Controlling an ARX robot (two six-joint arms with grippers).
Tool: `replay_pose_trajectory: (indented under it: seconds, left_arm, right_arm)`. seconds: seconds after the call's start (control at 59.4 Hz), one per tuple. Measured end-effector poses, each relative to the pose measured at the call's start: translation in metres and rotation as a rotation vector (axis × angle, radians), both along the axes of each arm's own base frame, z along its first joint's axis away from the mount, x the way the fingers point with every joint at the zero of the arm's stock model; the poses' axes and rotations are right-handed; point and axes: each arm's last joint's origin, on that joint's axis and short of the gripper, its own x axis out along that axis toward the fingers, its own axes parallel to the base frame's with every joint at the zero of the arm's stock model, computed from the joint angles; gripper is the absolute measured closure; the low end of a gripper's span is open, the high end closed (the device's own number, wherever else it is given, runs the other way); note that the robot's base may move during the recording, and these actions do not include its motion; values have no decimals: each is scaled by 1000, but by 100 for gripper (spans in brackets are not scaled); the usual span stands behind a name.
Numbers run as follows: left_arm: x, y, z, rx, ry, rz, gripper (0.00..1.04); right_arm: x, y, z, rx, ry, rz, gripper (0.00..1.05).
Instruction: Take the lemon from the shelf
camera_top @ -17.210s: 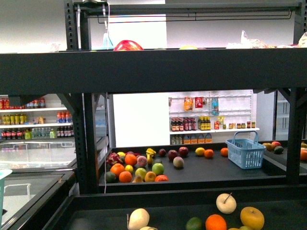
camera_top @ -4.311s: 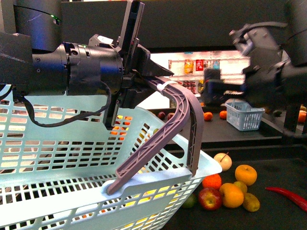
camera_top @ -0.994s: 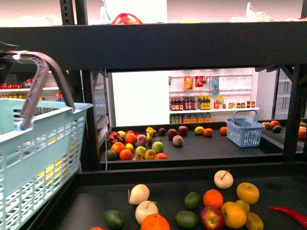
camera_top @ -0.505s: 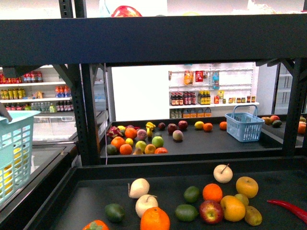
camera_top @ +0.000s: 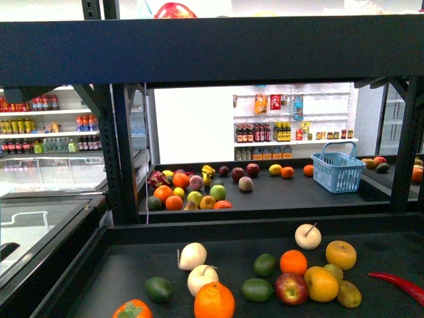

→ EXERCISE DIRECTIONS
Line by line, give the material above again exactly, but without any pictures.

→ EXERCISE SOLUTION
Controlling an ARX robot (two six-joint arms with grippers).
Tool: `replay_pose_trajectory: (indented under it: seconds, left_arm, right_arm)`. seconds: seconds after the call's start (control at 59.4 Hz), one per tuple. Measured end-effector poses, each relative to the pose measured at the call's start: translation in metres and rotation as a rotation vector (axis × angle, radians), both along the axes of each arm's own base frame, z along its first joint's axis away from the mount, x the way the fingers point with every joint at the zero of the arm's stock model; the poses' axes and rotations are right-handed; point and axes: each arm's last joint's origin, on that joint's axis and short of the gripper, its own x axis out along that axis toward the fingers, its own axes parallel to the base frame's with every joint at the zero of the arm's stock model, computed from the joint angles; gripper is the absolute measured closure; the low end of a gripper's span is open, the high end closed (the device's own number, wherever else it is given, runs the other way); note that the robot's base may move during the recording, and these actions do not include its motion; values have no decimals: each is scaled by 1000, but by 100 for gripper (spans in brackets are not scaled); the usual span stands behind a name.
Numbers run as follows: left_arm: x, y, z, rx, ry, rz, gripper (0.00..1.04); right_arm: x, y, z, rx, ry, rz, gripper (0.00..1.05).
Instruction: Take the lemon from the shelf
camera_top @ -17.210s: 
camera_top @ -4.311s: 
camera_top @ -0.994s: 
camera_top @ -0.505s: 
camera_top @ +0.000s: 

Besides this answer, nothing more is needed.